Electronic gadgets you buy in stores generally appeal to your child’s craving for instant gratification. On the other hand, making your own toys engages your child in a step by step procedure that requires patience, commitment and focus. That’s an important skill set that contributes to the ability to undertake mathematical operations, scientific research and everyday problem solving.
Here are some cool toys you can make with your child that generally require nothing more than everyday items from around the house.
This toy puts you in charge of picking up a variety of small objects, including nuts and bolts, and transporting them to a receiving area for sorting.
2. Strategy Ramp
This toy sets the stage for a host of games where points are earned by accurately putting simple physics into play.
3. Coffee Cup Catapult
This is a wonderfully mechanical, yet simple toy that taps into the timeless fascination of launching stuff.
4. Wind Maker
This simple device invites you alter and customize components and to add your own decorations in order to show what the wind in action looks like.

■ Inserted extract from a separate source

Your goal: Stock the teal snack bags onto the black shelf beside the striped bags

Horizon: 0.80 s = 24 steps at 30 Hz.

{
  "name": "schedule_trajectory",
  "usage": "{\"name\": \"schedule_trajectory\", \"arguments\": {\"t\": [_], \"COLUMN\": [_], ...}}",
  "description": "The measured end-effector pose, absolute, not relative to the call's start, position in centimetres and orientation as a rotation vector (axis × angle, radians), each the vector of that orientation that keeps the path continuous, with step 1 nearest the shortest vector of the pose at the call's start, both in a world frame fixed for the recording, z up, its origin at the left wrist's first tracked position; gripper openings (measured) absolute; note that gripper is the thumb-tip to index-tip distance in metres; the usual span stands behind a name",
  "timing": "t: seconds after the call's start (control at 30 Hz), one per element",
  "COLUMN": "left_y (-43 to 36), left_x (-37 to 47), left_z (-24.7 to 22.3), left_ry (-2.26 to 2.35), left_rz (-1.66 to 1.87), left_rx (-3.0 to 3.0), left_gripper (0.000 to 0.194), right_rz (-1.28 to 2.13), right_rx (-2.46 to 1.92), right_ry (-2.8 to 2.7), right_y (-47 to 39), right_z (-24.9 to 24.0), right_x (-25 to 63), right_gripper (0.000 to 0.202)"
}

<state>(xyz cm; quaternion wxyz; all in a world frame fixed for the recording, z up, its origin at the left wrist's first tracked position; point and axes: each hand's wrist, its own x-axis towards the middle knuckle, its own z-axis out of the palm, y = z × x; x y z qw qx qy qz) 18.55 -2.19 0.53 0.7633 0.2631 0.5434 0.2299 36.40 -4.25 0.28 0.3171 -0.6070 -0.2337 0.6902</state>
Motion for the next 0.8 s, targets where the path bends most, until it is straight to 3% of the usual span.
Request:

This toy offers an assortment of games using a nickel attached to a string that is sent flying through the air.
6. Penny Launcher
This nifty toy puts you in charge of sending a rolling penny clear across the room, over bumps and lumps, or into targets.
7. Gravity Checker
This simple mechanism offers a variety of games that challenge you to find the perfect balance between gravity and levity.
8. Rocket Ship
Here’s your chance to do some exotic traveling—this rocket comes with a full instrument panel, including the ever popular thruster lever for maximum acceleration.
9. Spaghetti Box Theater
This small theater offers rich opportunities for character creation, story telling and imaginative role playing.
10. Precision Robot
Here your child is challenged to execute simple commands in order to navigate a robot through the house without causing a malfunction.
Keep in mind–your child is motivated to excel in the activities generated by these toys because there’s stuff to figure out, learning is required, and doing well is an expression of that learning. No, you say, my child is motivated because there are games involved, and kids love games. Well, most kids of grade school age probably aren’t motivated to play touch your nose, ears and eyes, etc. Why not? Because there’s nothing to learn. So, from your child’s perspective, learning is the fun part. That means, for instance, when your child is motivated to improve the design of a toy she made, you’d do well to encourage her because when it boils down what you’re seeing is your child’s self-motivation to figure things out. And, really, what could be better than that?